In 1994, Helicobacter pylori was declared a type 1 carcinogen—a definite cause of human cancer—by the International Agency for Research on Cancer (IARC).1 This conclusion, which was based largely on epidemiological data that were later substantiated,2 left behind unsettling questions. First, some latent concern lingered that H pylori was merely a marker for other exposures. Despite subsequent studies in animals, humans, and tissue cultures indicating plausible mechanisms for H pylori–induced carcinogenesis, naysayers have clung to the small, residual probability that H pylori is merely a confounder for the true cause of disease. Because H pylori infection is so closely linked to socioeconomic status, such confounders are not difficult to find.

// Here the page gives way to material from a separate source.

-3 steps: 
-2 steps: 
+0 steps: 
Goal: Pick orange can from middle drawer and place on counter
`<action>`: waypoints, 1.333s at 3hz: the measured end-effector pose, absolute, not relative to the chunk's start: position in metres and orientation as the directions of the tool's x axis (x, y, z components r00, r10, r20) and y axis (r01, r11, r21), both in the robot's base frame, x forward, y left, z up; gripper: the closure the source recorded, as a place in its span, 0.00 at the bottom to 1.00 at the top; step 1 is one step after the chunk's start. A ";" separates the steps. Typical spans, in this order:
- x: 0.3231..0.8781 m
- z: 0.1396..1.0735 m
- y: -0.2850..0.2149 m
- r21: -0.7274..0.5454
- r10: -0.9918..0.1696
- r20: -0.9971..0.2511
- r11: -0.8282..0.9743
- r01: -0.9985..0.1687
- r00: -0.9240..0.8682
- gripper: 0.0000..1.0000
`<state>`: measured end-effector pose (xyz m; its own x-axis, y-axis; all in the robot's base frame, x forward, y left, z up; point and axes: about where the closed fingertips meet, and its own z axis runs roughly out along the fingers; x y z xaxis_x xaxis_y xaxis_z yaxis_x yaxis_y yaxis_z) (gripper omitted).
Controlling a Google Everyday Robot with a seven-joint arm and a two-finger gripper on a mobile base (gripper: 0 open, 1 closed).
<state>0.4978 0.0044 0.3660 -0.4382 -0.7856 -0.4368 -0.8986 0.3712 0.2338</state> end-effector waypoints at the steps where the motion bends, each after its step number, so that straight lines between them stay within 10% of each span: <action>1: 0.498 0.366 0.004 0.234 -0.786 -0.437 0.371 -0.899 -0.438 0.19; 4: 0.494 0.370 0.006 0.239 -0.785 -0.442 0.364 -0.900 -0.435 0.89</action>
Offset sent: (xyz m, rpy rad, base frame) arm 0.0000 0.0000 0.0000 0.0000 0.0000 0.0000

More important, however, the IARC evaluation left a dilemma. The organization provided no recommendations on how knowledge of a causal association between H pylori infection and cancer should inform clinical or public health decision making. Subsequent consensus conferences left similarly vague recommendations on gastric cancer prevention. The European consensus conference in Maastricht concluded that population screening for H pylori should not be undertaken but that individuals with a high risk of cancer (known preneoplastic conditions, prior treatment for gastric cancer, or a strong family history) should be offered testing and, if positive, treatment.3 The Canadian consensus conference similarly recommended against mass screening for H pylori but then recommended treating anyone in whom H pylori was found.4 In the United States, no consensus statement about H pylori has been compiled since the IARC publication, and decisions about which patients to treat are made by physicians based on individual preferences, prejudices, and anecdotes.5
Stomach cancer is an important disease—the second leading cause of cancer death worldwide.6 Helicobacter pylori infection is curable with relatively simple courses of antibiotics. Moreover, economic models indicate that mass screening and treatment of H pylori to prevent cancer could be cost-effective, even if this approach prevented only a minority of gastric tumors.7 - 8 What is lacking is definitive proof that H pylori eradication truly can prevent cancer. Although some studies even show that a subset of preneoplastic conditions can regress with H pylori treatment, these may not be the lesions that would progress to cancer.9 Whether treatment would actually prevent cancer and, more to the point, when such treatment would work are not known with certainty. To prevent H pylori–related cancer, is it necessary to prevent infection entirely (in which case a vaccine or other prevention strategy is the only option) or to treat infection early in its course (in which case screening and treatment in childhood might be necessary) or just before the first dysplastic cell appears in the mucosa (in which case screening and treatment of adults might be effective)? Screening programs are huge undertakings. In the absence of definitive proof through randomized clinical trials that H pylori eradication prevents cancer, population screening is unlikely ever to be justified.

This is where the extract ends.